For chemogenetic experiments, triple/quadruple-channel 3D-stacks were acquired to image GFP, mCherry, and cFos, and sometimes DAPI. For histological confirmation of injection sites, low resolution (5X) images of sections spanning entire anterio-posterior extent of PL and BLA were inspected. For CNO effects on cFos expression and the fidelity and efficiency of the intersectional chemogenetic approach, higher resolution (25X) images were acquired.

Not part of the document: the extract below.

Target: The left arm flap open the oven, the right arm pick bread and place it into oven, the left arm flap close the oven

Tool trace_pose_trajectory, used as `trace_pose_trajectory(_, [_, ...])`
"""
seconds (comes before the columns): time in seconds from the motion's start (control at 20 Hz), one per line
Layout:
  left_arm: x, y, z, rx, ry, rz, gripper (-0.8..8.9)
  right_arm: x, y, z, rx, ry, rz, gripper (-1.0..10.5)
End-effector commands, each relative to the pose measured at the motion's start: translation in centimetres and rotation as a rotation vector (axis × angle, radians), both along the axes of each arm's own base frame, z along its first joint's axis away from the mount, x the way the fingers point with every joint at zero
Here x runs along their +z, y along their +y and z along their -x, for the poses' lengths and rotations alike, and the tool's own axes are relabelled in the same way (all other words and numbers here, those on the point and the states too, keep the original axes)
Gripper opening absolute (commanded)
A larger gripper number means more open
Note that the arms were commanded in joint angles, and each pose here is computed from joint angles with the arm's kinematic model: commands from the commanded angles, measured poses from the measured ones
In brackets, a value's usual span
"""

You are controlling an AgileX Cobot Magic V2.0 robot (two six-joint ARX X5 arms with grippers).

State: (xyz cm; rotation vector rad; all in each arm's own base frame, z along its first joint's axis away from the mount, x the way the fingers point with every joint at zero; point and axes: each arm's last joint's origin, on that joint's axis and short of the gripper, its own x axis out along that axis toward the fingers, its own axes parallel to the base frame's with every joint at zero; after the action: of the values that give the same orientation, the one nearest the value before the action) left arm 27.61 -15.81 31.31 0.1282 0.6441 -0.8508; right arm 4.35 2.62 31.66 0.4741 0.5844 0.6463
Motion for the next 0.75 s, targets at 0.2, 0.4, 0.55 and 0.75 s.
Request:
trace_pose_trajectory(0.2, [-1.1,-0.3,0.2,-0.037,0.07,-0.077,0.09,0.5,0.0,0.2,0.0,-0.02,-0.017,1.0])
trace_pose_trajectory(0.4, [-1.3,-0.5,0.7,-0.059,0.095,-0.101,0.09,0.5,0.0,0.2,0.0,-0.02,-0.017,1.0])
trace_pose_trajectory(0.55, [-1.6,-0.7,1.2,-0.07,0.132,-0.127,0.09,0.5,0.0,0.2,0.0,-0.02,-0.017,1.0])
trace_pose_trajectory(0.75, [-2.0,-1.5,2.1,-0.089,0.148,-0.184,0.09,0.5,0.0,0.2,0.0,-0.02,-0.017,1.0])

Images were imported into Fiji [39], segmented into composite channels, smoothed via mean filtering, then top-hat filtered. Object identification was performed using Foci Picker 3D [40], saved as 3D 8-bit gray-scale tiffs, and exported to MatLab for 3D-colocalization (defined as >50% overlap) using custom code. Dendritic spines were quantified semi-automatically using NeuronStudio similarly to methods previously described [41].
Statistical analyses
Statistical analyses were performed using MatLab2018b or GraphPad Prism8 and are detailed in Extended Methods. In all statistical tests, threshold was set at p < 0.05 and p values were adjusted to correct for multiple comparisons.
Results
Development of a standardized ASDS protocol for rapid identification of susceptibility and resilience
To examine differences in PL→BLA activation during stress as a biomarker for trait vulnerability, our first objective was to develop and validate an acute stressor that identifies resilient and susceptible mice at a timepoint when the transcriptional activity marker cFos is maximally or near-maximally expressed [42,43,44,45,46,47,48]. In our ASDS model, male intruder C57BL/6J mice are placed into the cages of three aggressive CD1 male resident mice for two minutes each, sequentially, and tested for social avoidance one hour after onset of stress (Fig. 1). As a group, defeated mice become similarly socially avoidant following ASDS as following CSDS (Fig. S1), with no association between attack severity and SI scores (Fig. 1C). As in CSDS, mice display large individual variability in avoidant behavior following ASDS (Fig. 1D, E, Fig. S1C–D). The proportion of susceptible versus resilient mice (using conventional SI ratio ≥ 1 to define resilience) is likewise similar to CSDS, with 41 ± 5% (range 9–83%) resilience in ASDS and 45 ± 12% (range 28–93%) resilience in CSDS (Fig. 1E, Fig. S1D). Resilient and susceptible mice also show similar patterns of interaction and corner zone durations (Fig. 1F, Fig. S1E).
ASDS is not associated with pervasive depressive-like or anxiety-like behaviors but does prime for increased susceptibility to future social stress
CSDS is well-known to lead to pervasive depressive- and anxiety-like behaviors in subsets of mice [13]. Therefore, we next asked if ASDS also leads to long-term maladaptive behaviors (Fig. 2A). One week after exposure to ASDS, control and defeated mice did not differ on SI, sucrose preference, OFT, EPM, or body weight (Fig. 2B).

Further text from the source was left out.